Recruiters say the most important thing for candidates looking for a new job is flexibility in terms of working location. The HR orthodoxy suggests remote work — or heavy-hybrid — is the future.
I’d suggest HR professionals think twice before nailing their colours to that mast because the UK’s workers are returning to the office.
The most recent evidence comes in the form of… trousers.
Recent figures released by menswear brand Spoke show less than a fifth (18 per cent) of the trousers they sell are now in one of their more casual cuts, unsuitable for the office. That compares to a quarter (25 per cent) in 2023. And even that was a huge change from 2021, after Boris Johnson ordered the country back into lockdown and the UK switched to remote working. By that third lockdown, everyone who could was working remotely — at that stage, almost a third (32 per cent) of the trousers they sold were in casual cuts.
I spoke to the founder of SPOKE, Ben Farren about this. “People started making jokes, back in the summer of 2020, about how they were taking Zoom calls in their pants. As a custom-fit menswear retailer, I can tell you for a fact that they were,” he said. “It got so bad that we had to introduce a new range of elasticated sweatpants just to survive.”
Now, it’s all changed. Their smartest trousers — those in their more formal cuts and in their most formal colours — represented only 27 per cent of sales at this time in 2021. This rose to 36 per cent in 2022. Now, they represent 43 per cent of sales.
I am convinced that sort of change in demand is driven by the UK’s return to the workplace. After all, we’ve all read about organisations missing the collaboration, innovation, and sense of community that shared workplaces can provide.
Just in case this is a bit of a stretch for the HRDs out there, I should mention SPOKE’s data chimes with research from Randstad UK which found employers are toughening up remote working rules. Three in every five workers in the UK told the HR giant that, in the past few months of the year, their employer had become less flexible when it came to remote working. In a survey of 2,000 workers across the UK, 60 per cent said “In the past few months, my employer has become stricter about making sure staff come into the office.”

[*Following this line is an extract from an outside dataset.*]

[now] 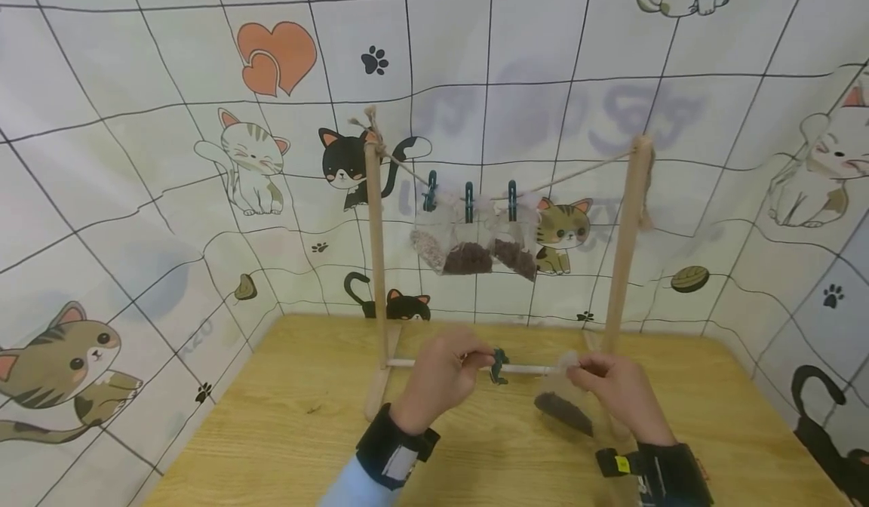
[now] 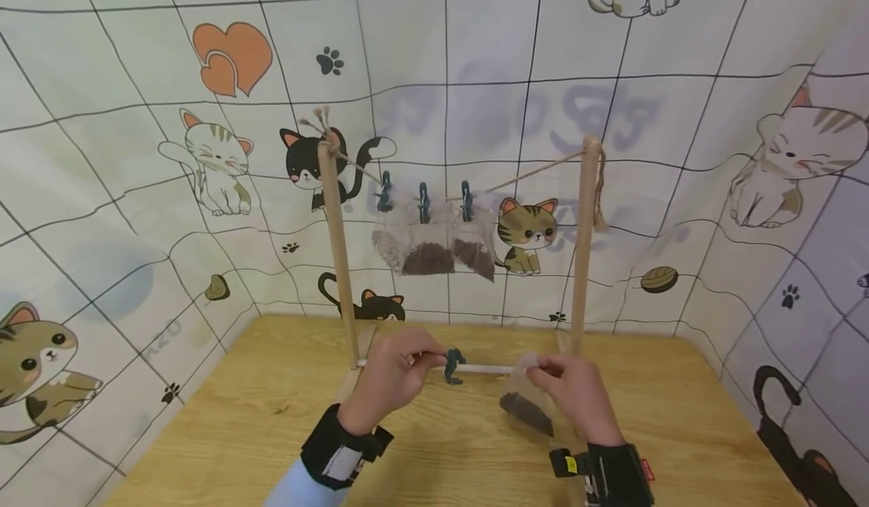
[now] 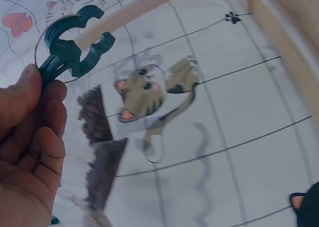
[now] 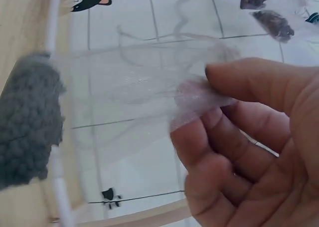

There are also high-profile examples. In Q1, financial services companies started having battles with staff over remote working. Several banks upset employees by demanding they return to the office more days a week, with workers complaining of draconian measures, such as monitoring their attendance and threats of disciplinary action for non-compliance. By way of illustration, Goldman Sachs requires bankers to be in the office five days a week.
Obviously, as a menswear brand, SPOKE doesn’t sell clothes to half the workforce. The Economist shone a light on the gender disparity in the availability of remote working options recently, highlighting that men and women still specialise in different kinds of work — and that different occupations take different approaches to remote working.
Jobs in industries such as computer science are disproportionately performed by men and professions like law still employ more men than women. Meanwhile, teaching and nursing jobs are dominated by women; a minority of nurses and teachers can work remotely but the vast majority have to treat their patients and teach in person.
Industries which report the highest level of remote-work flexibility are coding and technology, architecture, engineering and business jobs. About half of people working in computer or mathematical jobs work remotely full-time.
The upshot is that it is easier for men to work from home. A survey carried out by McKinsey (in the US, I think) found 38 per cent of working men had the option to work remotely, compared with 30 per cent of women. And roughly half of women report being unable to work remotely at all, compared to 39 per cent of men.
So, given what we know about the gender disparity involved with access to remote work, I think SPOKE’s figures can tell us something about work location trends.
Either way, if SPOKE are seeing orders for casual trousers drying up as people buy smarter clothes for the office, then workers are going back to the office whether candidates like it or not. Working from home is not the future — and the prevailing HR orthodoxy is wrong.